* **What to do**
Both the line below containing "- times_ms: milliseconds" and the line containing "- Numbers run", along with every line between them, should be repeated exactly; no other line belongs in the answer.

* **Stored data**
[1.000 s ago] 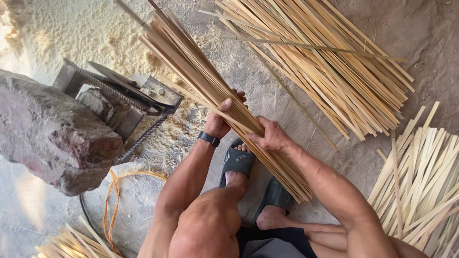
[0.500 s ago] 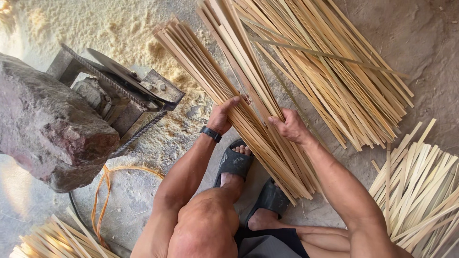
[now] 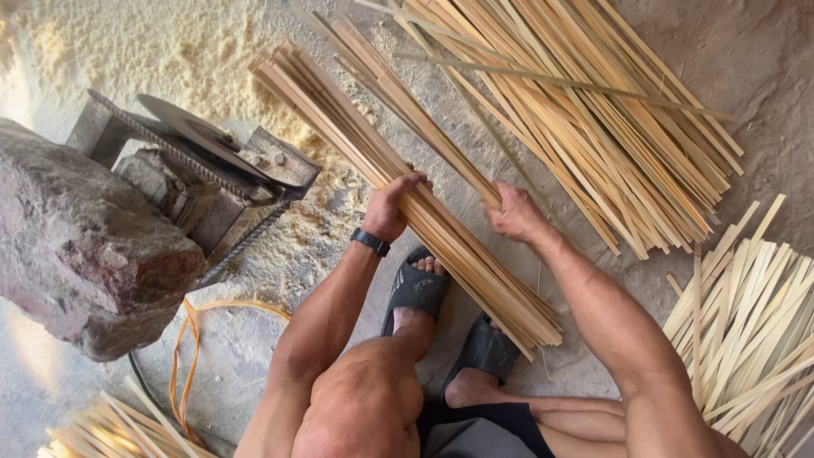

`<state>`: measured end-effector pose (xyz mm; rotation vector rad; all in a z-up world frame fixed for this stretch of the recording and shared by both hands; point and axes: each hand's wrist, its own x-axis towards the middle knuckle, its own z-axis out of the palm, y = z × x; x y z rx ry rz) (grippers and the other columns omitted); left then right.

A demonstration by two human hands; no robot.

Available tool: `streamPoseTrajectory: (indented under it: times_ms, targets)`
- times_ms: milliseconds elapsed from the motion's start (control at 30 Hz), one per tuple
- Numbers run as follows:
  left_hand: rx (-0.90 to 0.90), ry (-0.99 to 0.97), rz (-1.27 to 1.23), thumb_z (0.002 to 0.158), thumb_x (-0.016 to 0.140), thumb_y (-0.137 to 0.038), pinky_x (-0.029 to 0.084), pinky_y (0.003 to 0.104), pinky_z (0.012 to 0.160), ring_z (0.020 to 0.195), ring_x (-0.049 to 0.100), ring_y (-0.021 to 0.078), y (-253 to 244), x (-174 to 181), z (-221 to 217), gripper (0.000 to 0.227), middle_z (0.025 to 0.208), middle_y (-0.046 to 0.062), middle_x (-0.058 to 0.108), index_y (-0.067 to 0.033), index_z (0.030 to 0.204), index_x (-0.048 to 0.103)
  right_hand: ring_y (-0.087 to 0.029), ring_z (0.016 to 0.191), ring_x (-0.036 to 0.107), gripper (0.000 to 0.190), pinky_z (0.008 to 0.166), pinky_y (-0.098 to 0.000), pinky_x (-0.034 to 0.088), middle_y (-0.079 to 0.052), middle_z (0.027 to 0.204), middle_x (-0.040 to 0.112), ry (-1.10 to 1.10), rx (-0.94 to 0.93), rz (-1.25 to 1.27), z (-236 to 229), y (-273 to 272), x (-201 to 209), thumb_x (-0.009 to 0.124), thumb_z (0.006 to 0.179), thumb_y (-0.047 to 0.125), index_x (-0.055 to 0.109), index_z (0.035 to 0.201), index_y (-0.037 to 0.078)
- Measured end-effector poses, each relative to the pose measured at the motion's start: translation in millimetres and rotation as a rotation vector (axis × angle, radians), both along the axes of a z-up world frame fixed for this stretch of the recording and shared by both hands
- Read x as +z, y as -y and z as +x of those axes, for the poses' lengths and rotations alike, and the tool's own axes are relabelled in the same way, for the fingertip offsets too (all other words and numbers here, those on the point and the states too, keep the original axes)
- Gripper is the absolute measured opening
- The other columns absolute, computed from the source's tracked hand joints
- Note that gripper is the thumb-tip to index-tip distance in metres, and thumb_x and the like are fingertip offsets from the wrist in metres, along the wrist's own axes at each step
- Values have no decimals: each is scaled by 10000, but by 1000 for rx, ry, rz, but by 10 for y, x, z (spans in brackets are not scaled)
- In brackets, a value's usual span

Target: The person sits on the floor and uses a circular saw to cut bundles of bamboo strips into shorter lengths. The person gathers the cut pieces and places them into a pile on the floor.

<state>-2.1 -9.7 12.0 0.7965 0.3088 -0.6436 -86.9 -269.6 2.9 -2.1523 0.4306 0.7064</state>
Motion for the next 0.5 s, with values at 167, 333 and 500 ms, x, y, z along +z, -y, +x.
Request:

* **Solved exercise**
- times_ms: milliseconds elapsed from the motion's start (control at 30 Hz), one per tuple
- Numbers run as follows:

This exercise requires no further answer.